During the next few years, the project will restore, preserve and develop nearly 27 acres into a public garden where students, faculty and visitors can relax and learn simultaneously, regardless of age or expertise.
Breaking Ground and Digging In
Visible construction of the project began in January 2015, starting with the restoration of White Creek. Funds from Texas A&M Residence Life, the College of Agriculture and Life Sciences, and Transportation Services provided $1.6 million to stabilize the creek and install two pedestrian bridges and a limited trail system. The bridges and trails across the creek and property link students from White Creek Apartments to the AgriLife Complex and the rest of campus.
“Restoring the creek with natural channel design addressed storm water management issues, but it also protected an on-campus sanctuary for more than 50 species of native and migratory birds who frequent White Creek,” said Welsh.
With that restoration complete, construction of The Gardens can continue in multiple phases.
Phase one (summer 2016 to winter 2017) includes the construction of the Leach Teaching Gardens, which include 14 themed gardens, an outdoor classroom, an event lawn, vineyard and grand arbor.
The 14 gardens will provide a place to relax and learn about agriculture.
“I imagine yellow school buses full of children eager to be exposed to the natural sciences and higher education right here at Texas A&M,” said Hussey.
The shining jewel of phase one will be an octagon-shaped pavilion for workshops, classes and other events. The 1400-square-foot open-air structure can also be closed and climate-controlled.
“This pavilion is going to be an iconic piece of architecture on Texas A&M’s campus,” Welsh said. “Just as the Albritton Tower is recognized by everyone, students and visitors alike will readily identify the pavilion and where it is located.”
Future phases will include construction of facilities and features that will serve as outdoor venues for the performing arts, films, celebrations and social events. The Grove, the original outdoor venue for such events, will be recreated at The Gardens in coming phases, as well as a children’s garden, rose garden and feed-the-world themed courtyard.
“These gardens are going to be a teaching and learning environment for all colleges and departments,” Welsh said. “Education students will learn how to teach in an outdoor setting, performing arts students will practice performing on an outdoor stage, and visual arts students will have one more place to imagine and display their work.”
Help The Gardens Grow
Once completed, The Gardens at Texas A&M University will serve as a premier teaching space for generations of Aggies, connecting them with the world around them and enhancing their spiritual health.

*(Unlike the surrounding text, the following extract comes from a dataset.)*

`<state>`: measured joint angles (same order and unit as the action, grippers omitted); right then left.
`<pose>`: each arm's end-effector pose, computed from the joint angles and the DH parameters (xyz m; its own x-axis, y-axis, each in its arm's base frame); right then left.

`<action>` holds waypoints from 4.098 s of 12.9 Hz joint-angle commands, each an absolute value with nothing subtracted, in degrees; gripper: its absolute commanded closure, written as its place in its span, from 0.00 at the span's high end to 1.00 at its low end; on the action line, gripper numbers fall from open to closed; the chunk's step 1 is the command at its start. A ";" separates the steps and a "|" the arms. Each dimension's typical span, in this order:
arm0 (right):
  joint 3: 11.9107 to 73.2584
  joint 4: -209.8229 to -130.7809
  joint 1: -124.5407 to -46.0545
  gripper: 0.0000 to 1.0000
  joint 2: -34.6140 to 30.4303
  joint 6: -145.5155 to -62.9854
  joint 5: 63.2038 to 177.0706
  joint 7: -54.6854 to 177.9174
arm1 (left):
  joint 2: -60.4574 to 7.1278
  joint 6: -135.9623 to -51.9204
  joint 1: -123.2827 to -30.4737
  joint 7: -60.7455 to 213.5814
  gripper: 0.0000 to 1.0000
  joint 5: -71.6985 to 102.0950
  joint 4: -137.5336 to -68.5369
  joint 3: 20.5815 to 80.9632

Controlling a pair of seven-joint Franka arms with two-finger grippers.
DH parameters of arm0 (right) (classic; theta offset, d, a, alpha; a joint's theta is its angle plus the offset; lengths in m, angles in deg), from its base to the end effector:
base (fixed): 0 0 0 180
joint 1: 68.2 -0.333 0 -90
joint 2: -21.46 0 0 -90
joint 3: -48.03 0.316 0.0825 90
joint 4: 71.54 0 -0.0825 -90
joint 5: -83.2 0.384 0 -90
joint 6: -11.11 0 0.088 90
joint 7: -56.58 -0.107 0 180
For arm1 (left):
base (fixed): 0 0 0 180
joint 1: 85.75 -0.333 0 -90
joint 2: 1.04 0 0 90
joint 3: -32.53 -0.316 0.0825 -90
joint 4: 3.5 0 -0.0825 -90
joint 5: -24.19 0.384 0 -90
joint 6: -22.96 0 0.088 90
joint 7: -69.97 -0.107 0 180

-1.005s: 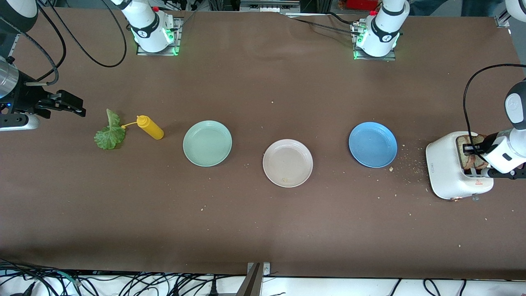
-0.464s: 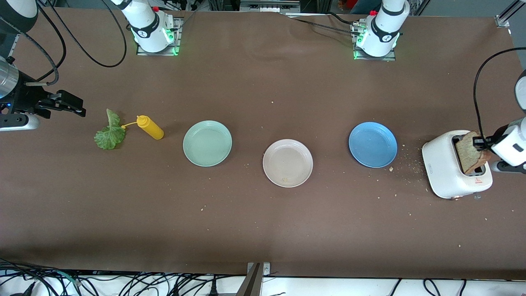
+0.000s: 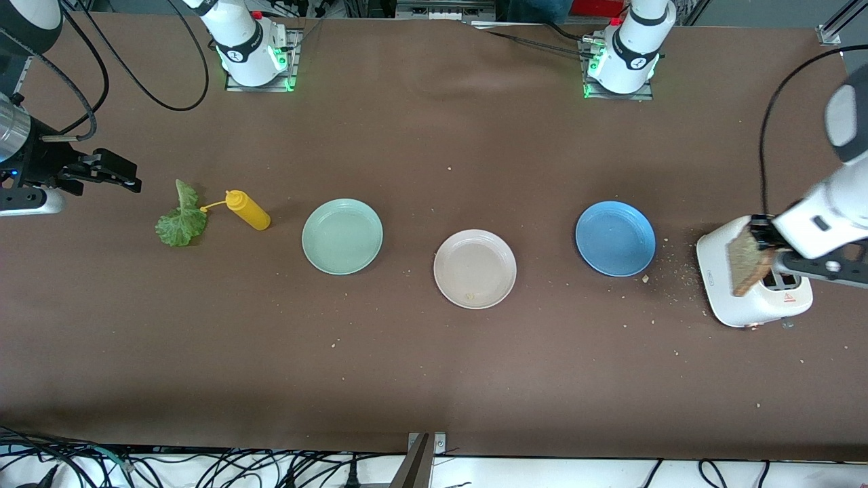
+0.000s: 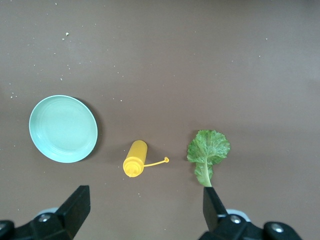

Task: Make sandwich in beige plate with both arms
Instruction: 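Carry the bread slice to the beige plate and release it, then raise the left gripper back while the right gripper grasps the yellow bottle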

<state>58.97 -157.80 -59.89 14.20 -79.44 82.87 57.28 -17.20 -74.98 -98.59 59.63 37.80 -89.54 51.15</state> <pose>0.5916 0.0196 0.5847 0.9971 0.0578 -0.0493 0.0569 -0.9982 -0.0188 0.6387 -0.0189 0.5087 0.9500 -0.3004 -0.0857 -0.3096 -0.9419 -0.1301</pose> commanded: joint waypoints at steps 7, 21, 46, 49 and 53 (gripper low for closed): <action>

“This is not just a botanic garden, a zoo for plants, or a park purely for recreation,” said Welsh. “This is a teaching garden where Aggies will educate and lead the people around them to success, because that’s what Aggies do.”
In addition to investing in the lives of Aggies, The Gardens will set a standard for what is possible at Texas A&M for landscape beautification.

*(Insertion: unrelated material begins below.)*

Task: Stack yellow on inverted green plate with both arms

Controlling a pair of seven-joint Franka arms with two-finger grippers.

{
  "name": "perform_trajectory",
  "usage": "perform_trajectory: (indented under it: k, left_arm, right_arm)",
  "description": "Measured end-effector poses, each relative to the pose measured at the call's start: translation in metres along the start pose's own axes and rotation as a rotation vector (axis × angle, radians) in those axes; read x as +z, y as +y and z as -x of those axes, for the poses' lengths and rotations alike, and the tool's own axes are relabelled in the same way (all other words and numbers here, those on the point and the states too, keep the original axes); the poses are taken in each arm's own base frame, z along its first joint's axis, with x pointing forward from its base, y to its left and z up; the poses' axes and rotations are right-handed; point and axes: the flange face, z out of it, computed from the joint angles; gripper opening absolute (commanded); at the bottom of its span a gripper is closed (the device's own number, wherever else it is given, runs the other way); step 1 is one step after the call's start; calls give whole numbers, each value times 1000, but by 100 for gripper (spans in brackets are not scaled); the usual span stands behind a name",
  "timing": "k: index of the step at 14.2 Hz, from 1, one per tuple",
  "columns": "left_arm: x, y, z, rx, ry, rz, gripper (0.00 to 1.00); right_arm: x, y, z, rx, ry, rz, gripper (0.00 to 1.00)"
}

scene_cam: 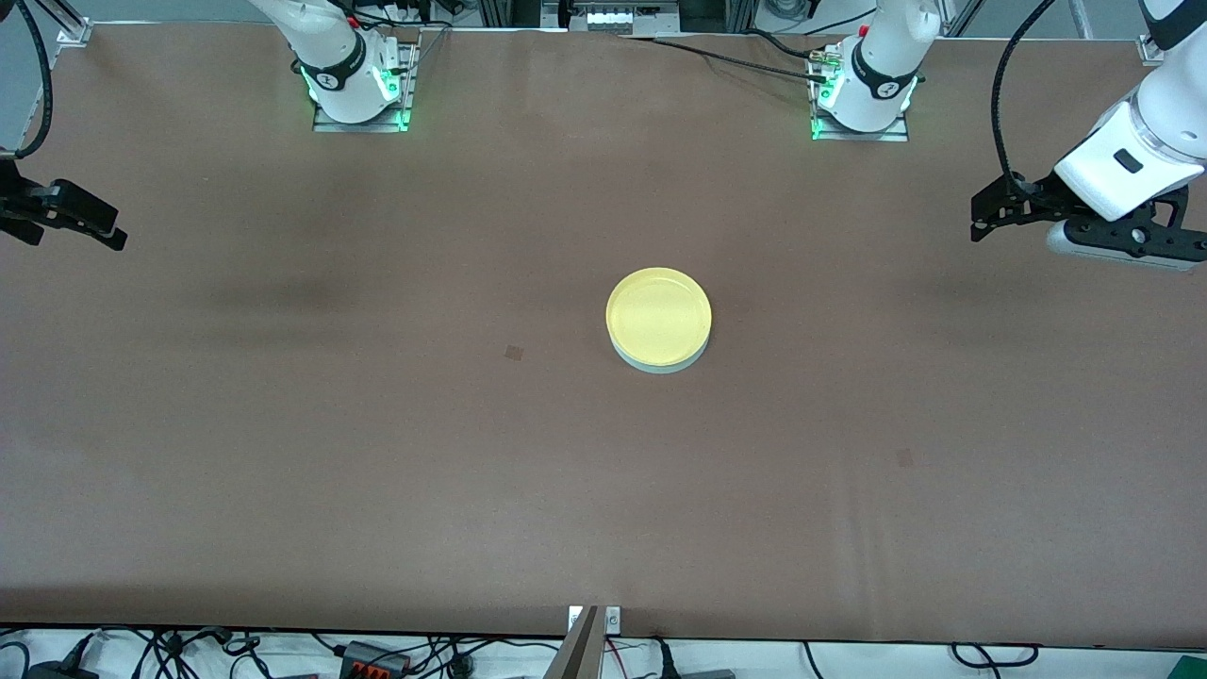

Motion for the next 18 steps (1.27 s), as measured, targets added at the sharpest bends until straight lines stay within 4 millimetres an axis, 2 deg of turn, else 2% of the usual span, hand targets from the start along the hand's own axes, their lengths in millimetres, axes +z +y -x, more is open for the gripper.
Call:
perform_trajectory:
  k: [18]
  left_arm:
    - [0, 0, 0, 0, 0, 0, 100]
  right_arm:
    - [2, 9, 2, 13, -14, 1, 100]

“Investing in The Gardens is an investment in the future of Texas A&M,” Welsh said. “This is going to be a truly remarkable place.”

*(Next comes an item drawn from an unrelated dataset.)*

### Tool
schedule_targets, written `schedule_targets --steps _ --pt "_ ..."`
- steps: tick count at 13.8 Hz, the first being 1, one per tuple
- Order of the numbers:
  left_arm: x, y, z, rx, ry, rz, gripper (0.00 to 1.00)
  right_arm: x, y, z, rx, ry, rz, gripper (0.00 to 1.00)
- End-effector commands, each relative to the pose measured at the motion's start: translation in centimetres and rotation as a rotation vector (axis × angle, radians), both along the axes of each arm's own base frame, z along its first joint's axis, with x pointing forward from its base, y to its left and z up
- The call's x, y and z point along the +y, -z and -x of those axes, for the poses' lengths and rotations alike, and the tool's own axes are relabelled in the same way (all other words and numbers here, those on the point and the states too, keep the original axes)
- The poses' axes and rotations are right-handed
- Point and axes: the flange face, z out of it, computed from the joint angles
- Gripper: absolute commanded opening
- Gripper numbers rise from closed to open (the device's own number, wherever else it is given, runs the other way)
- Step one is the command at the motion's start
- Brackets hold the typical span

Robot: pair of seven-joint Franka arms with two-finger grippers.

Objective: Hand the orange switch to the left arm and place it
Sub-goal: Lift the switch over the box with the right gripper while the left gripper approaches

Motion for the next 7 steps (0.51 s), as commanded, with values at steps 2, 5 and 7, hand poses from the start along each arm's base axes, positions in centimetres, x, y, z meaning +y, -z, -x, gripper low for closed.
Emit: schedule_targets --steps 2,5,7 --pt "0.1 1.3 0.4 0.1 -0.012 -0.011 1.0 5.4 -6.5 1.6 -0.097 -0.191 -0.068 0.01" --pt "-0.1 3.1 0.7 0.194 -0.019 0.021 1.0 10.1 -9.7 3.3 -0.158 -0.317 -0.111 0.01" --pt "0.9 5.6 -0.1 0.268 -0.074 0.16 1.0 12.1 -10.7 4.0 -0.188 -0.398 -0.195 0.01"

Give online at give.am/TAMUGardens.
Thank you to all the generous donors of The Gardens at Texas A&M University.
By Chelsea O’Neal ’17 [via txamfoundation.com]
Texas A&M Foundation
The Texas A&M Foundation is a nonprofit organization that solicits and manages investments in academics and leadership programs to enhance Texas A&M’s capability to be among the best universities.
You can support The Gardens at Texas A&M University with a gift of an endowment to the Texas A&M Foundation. For additional information about how to benefit The Gardens, contact Mark Klemm ’81 with the Foundation at (800) 392-3310, (979) 845-9582 or firstname.lastname@example.org.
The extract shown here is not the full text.